PROBLEM TO SOLVE:
For the data below, give the number of lines in which "dark" occurs. Include nothing besides that number.

DATA SHOWN:
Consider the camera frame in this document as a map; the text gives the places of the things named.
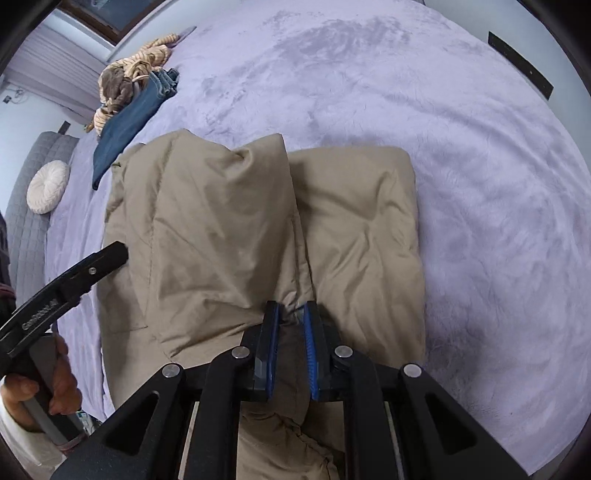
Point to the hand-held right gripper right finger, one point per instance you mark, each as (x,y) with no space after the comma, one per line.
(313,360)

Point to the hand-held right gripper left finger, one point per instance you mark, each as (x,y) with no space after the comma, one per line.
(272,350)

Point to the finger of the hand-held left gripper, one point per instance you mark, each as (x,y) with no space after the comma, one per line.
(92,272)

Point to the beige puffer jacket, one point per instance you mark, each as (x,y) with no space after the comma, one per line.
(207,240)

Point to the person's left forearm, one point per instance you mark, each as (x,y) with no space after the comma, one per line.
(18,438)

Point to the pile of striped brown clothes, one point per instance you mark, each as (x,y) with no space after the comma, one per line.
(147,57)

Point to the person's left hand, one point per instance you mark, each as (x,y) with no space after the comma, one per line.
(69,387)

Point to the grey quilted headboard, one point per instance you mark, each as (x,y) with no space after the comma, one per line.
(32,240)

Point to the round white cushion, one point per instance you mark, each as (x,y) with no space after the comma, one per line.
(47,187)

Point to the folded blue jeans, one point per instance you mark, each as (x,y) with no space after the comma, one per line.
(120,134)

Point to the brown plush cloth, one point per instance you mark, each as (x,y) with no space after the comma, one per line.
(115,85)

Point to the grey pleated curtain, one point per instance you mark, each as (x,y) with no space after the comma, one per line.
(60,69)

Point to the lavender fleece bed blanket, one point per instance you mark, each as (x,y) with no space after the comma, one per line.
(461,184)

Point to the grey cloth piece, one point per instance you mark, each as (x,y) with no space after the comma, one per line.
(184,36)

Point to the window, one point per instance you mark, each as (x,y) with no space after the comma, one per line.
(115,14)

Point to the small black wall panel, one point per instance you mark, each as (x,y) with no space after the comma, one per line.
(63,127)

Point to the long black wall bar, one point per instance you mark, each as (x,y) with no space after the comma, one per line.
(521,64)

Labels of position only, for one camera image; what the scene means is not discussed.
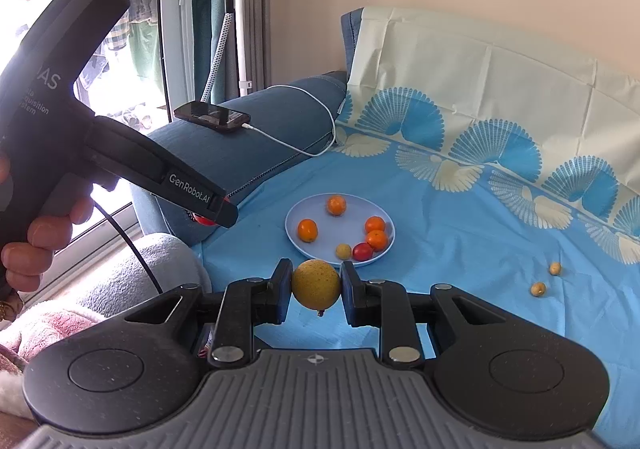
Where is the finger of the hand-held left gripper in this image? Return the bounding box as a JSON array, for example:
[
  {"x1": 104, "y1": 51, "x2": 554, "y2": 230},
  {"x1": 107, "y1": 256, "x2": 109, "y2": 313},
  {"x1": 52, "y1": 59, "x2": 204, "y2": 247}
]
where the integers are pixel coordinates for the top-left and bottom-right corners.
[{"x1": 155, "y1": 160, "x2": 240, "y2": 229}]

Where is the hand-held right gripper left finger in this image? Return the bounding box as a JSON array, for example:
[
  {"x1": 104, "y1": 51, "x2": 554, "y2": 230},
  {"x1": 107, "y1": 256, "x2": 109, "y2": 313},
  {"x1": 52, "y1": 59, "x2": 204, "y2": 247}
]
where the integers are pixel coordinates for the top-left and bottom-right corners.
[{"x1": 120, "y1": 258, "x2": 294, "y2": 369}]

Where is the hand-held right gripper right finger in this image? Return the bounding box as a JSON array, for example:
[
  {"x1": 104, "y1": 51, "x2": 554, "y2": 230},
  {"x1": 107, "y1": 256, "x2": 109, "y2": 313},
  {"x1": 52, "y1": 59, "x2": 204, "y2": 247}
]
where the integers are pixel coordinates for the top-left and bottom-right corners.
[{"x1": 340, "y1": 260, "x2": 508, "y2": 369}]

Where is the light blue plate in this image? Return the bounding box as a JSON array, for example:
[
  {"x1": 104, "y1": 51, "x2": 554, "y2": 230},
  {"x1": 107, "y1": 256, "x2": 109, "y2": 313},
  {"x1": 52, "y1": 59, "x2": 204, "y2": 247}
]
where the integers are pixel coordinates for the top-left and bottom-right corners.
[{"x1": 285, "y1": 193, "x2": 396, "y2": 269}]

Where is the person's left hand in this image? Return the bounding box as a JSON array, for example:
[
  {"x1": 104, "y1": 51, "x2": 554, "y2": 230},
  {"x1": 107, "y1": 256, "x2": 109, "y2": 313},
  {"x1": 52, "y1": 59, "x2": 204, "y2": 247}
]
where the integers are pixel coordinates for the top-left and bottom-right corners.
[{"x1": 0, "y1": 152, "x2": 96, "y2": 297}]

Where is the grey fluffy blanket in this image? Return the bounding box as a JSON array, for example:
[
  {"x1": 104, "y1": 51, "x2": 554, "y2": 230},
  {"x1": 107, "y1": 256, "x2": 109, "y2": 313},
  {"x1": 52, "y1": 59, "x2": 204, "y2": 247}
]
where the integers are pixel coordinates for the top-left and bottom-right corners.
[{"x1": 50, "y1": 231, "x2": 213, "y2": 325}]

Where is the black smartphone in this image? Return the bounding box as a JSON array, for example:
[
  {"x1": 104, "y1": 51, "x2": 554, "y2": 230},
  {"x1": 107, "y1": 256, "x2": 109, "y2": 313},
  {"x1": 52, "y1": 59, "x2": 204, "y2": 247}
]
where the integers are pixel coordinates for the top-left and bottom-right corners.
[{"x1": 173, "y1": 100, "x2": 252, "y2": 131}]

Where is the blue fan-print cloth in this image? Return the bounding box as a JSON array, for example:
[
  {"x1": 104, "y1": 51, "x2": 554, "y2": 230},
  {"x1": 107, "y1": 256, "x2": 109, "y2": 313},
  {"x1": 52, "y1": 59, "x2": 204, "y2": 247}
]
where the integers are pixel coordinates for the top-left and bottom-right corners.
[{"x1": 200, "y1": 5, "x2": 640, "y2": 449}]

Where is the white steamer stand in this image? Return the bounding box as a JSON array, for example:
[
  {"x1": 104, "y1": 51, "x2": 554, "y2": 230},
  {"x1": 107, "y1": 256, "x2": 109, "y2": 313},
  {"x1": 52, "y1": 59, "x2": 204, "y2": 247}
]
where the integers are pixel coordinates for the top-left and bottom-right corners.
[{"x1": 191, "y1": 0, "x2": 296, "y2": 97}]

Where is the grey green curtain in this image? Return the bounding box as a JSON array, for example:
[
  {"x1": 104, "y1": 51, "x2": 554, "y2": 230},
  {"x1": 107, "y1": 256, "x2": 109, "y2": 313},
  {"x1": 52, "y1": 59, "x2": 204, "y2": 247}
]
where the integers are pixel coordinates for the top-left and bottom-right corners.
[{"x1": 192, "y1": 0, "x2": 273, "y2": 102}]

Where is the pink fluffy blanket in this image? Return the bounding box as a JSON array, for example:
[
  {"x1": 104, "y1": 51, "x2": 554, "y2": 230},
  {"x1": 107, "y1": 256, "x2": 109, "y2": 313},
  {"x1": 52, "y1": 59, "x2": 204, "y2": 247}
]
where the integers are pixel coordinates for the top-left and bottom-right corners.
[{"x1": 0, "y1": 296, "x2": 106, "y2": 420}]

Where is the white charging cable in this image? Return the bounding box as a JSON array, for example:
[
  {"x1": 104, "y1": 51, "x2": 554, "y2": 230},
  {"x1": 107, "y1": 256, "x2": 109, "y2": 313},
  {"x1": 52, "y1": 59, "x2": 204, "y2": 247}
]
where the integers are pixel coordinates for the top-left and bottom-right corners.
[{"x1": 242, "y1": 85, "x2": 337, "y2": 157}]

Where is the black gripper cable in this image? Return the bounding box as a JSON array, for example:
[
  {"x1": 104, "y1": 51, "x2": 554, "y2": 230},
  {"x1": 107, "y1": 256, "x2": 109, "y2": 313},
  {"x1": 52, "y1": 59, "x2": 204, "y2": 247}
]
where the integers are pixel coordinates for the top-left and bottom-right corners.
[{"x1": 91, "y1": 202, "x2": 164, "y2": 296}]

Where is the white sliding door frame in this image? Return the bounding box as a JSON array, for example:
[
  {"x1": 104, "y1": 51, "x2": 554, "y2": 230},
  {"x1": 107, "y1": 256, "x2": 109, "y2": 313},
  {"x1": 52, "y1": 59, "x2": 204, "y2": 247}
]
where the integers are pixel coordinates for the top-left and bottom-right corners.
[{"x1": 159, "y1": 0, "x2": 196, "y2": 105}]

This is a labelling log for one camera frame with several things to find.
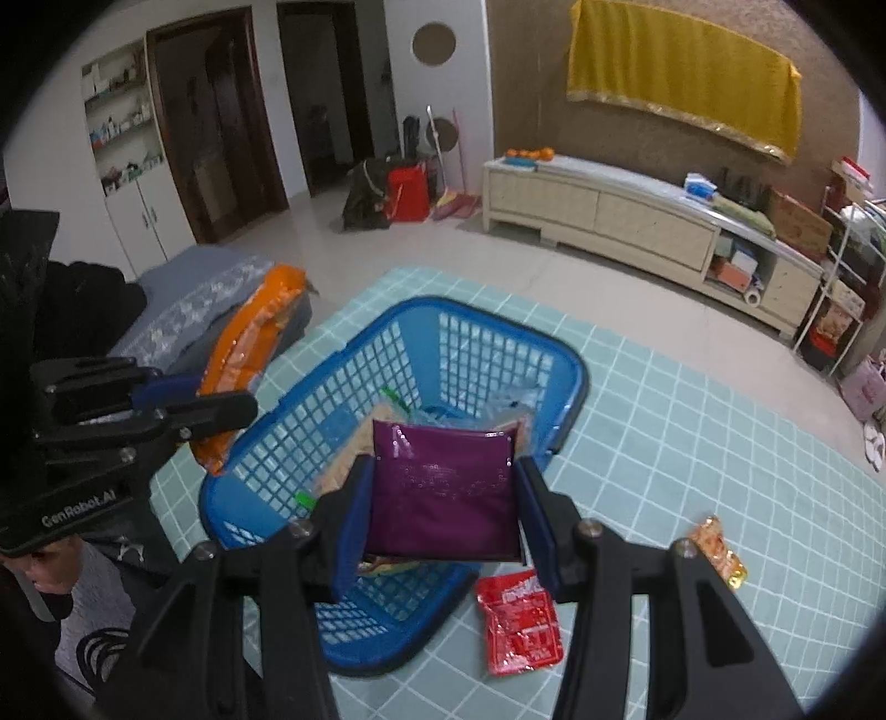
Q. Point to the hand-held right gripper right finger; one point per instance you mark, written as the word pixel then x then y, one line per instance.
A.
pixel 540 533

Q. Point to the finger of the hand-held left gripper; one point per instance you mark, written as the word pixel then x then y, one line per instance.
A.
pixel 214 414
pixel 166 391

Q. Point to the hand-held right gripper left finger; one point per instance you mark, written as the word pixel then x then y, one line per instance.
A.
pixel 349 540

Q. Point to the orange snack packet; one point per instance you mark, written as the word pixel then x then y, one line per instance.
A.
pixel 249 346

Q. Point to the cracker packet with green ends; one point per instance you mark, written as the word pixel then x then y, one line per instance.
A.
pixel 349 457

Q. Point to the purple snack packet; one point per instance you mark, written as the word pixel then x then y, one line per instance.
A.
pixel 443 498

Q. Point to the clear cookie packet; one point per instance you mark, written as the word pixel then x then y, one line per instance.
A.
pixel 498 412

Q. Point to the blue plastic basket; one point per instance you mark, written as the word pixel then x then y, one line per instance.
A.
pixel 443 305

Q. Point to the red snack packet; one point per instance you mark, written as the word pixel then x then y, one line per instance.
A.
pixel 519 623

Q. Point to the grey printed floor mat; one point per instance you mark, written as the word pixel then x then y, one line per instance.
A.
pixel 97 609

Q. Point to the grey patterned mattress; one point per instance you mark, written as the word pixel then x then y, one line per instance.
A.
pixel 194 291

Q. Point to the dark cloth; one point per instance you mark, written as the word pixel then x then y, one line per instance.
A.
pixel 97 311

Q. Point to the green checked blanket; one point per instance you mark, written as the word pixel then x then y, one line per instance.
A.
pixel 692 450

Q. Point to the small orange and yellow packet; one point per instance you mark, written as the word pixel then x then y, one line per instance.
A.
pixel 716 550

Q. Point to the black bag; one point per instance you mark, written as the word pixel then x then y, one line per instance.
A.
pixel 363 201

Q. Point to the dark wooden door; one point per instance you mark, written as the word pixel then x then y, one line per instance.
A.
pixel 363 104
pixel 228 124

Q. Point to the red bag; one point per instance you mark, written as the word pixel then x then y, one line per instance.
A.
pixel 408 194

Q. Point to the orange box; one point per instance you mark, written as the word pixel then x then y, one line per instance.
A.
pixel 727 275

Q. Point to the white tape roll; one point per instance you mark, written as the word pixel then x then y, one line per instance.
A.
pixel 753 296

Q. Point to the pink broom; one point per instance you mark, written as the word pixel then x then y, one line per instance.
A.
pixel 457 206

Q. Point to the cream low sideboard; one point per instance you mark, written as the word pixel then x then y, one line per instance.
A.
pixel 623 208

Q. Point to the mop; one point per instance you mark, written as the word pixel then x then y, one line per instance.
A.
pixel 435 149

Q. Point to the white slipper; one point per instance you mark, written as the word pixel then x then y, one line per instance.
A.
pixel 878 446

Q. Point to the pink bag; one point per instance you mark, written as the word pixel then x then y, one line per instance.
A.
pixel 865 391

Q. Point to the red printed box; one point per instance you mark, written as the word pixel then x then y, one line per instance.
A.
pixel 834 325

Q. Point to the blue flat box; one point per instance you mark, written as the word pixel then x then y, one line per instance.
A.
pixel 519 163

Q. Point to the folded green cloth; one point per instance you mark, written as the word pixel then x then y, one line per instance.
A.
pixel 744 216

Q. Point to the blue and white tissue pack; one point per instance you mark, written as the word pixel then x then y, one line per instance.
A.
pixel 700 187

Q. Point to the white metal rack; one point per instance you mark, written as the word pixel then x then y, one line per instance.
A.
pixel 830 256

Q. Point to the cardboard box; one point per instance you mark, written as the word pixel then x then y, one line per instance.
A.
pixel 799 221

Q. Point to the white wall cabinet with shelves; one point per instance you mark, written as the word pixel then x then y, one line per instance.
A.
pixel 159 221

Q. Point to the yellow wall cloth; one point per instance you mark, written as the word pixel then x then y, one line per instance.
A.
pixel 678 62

YOUR RESPONSE:
2